Крикунов с умилением понюхал табачку, вздохнул и поднял к потолку плутоватые глаза.
— Вместе с записочкой? — спросил Шестов. Крикунов мгновенно окрысился.
— С какой записочкой?
— Да от Калокшина.
— Да-с, и ту записочку, и эту табакерку, вот как! Записка, о которой напоминал Шестов, имела вот какое происхождение: прошлою зимою приезжали в город для ревизии учебных заведений два чиновника: помощник попечителя учебного округа и при нем, чтобы вникать в подробности, окружной инспектор. Первый из них держал себя величественно, удостаивал более или менее распространенных обращений только лиц заслуженных, младших же служащих ошеломлял лаконизмом вопросов, внушительностью замечаний и молниями взглядов. Младший из ревизоров, более доступный, должен был однажды вечером передать Крикунову некоторое внезапное приказание помощника попечителя. Чтобы не призывать к себе Крикунова лично, — некогда было: предстояла интересная партия винта, окружной инспектор написал Крикунову коротенькую записку на лоскутке бумаги, чуть ли не оберточной. Эту записку Крикунов принял с волнением, как знак высокой милости: собственноручная записка, и в ней Крикунов назван по имени и отчеству! Положим, ревизор перепутал и назвал Галактиона Васильевича Василием Галактионовичем, но это, конечно, произошло по множеству забот. Что всего умилительнее, записка начиналась словом «уважаемый!». Растроганный до глубины души, показал Крикунов записку всем сослуживцам и объявил, что, умирая, прикажет положить ее себе в гроб; потом долго ходил по всем знакомым, показывал записку и повторял то же завещание, потом записку спрятал и рассказывал уже повторительно. Наконец дошли до него грубоватые насмешки Молина над его гробом, который обратился в корзину для сорных бумаг, так как служебная карьера его еще не кончена, — а в эти бумажки бросят и обсосанный леденчик. Крикунов обиделся и перестал рассказывать о записке.

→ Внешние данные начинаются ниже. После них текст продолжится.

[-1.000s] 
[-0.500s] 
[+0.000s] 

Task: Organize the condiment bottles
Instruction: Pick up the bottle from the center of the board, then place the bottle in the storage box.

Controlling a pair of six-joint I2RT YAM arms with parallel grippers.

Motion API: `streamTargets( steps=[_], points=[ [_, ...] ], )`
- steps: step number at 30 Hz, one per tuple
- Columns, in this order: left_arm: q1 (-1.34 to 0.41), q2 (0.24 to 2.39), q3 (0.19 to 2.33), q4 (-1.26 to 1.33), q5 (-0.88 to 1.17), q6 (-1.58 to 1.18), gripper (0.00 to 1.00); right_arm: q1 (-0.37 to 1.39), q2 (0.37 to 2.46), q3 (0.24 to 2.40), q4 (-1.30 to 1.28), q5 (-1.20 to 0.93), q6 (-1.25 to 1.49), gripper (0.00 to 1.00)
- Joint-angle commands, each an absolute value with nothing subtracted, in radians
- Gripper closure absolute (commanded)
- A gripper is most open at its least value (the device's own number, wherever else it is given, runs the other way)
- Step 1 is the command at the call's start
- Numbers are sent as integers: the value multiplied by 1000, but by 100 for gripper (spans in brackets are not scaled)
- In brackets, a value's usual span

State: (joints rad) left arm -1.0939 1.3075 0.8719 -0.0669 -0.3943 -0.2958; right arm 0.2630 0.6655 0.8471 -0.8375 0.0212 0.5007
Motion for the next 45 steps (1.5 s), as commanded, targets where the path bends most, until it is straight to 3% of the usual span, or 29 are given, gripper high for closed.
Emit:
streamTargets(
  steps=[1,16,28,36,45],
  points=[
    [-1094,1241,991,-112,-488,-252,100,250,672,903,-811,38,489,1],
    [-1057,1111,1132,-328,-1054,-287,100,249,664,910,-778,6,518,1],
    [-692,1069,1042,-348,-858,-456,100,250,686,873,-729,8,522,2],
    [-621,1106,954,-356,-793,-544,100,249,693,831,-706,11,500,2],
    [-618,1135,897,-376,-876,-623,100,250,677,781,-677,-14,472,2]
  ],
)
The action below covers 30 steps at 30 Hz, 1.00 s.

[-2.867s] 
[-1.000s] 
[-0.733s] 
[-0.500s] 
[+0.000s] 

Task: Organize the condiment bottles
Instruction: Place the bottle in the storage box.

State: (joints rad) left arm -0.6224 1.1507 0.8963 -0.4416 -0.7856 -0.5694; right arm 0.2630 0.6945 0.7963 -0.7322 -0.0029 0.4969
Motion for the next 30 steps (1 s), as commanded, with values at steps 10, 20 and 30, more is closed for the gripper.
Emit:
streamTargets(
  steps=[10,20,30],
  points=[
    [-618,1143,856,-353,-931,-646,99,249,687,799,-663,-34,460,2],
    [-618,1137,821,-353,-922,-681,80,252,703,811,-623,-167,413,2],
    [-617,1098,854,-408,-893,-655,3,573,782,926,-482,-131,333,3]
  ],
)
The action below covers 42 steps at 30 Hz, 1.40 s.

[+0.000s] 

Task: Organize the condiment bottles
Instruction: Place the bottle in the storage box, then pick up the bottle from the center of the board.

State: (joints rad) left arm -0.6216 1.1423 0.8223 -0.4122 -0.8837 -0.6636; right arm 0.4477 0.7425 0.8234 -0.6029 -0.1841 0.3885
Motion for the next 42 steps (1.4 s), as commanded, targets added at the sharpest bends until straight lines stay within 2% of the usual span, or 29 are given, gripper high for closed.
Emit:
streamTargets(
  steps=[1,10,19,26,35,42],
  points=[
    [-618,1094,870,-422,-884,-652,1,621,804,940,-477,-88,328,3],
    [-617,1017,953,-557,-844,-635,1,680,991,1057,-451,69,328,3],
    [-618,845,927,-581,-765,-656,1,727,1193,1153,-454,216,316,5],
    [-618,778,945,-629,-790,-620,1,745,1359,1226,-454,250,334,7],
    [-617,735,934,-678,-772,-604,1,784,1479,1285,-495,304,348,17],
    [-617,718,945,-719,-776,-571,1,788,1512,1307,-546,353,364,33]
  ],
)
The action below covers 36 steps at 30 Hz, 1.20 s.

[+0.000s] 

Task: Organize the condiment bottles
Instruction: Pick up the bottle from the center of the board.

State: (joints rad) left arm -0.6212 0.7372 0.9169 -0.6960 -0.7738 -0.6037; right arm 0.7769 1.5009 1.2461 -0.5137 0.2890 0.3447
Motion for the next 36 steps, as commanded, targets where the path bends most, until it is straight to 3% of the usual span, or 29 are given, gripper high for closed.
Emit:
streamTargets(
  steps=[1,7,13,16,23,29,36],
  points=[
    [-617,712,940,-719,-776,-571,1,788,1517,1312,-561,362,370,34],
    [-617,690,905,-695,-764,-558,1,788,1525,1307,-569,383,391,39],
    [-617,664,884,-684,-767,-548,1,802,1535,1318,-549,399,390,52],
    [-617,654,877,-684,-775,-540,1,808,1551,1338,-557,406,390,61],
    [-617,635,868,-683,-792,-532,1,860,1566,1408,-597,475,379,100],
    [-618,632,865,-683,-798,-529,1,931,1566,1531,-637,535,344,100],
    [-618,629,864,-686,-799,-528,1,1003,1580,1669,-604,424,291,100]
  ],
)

В последнее время Шестов заметил, что Крикунов считает его автором непристойного уподобления Теперь Шестов спохватился, что дал Крикунову повод еще более убедиться в том.
«Ну к чему вот я? Эх, всегда-то я так наглуплю!» — терзался Шестов.
— Да-с, Егор Платоныч, — брюзжал Крикунов, — ничего, что гроб на мусорную корзину будет похож, ничего. Дай Бог всякому в такую корзину лечь!
— Да уж, конечно, где ж всякому! — говорил Шестов и сам не знал, зачем это говорит: с языка сорвалось, — да и вам дай Бог еще не скоро в гроб ложиться.
— Эх, Егор Платоныч! — вздохнул Крикунов, — неприятности везде. Сколько раз уж просил, чтобы взяли от меня училище, сделали простым учителем. Да нет, начальство просит остаться, да и родители… Видно, еще нужен я. Ну что ж делать, буду трудиться, пока Господь силы дает.
— Конечно, зачем уходить, коли вас так любят.
— Так-то, Егор Платоныч, голубчик вы мой. Вы еще молоды, а вы у меня спросите… Ну, да засиделся я. Пора к домам пробираться. Я ведь по делу.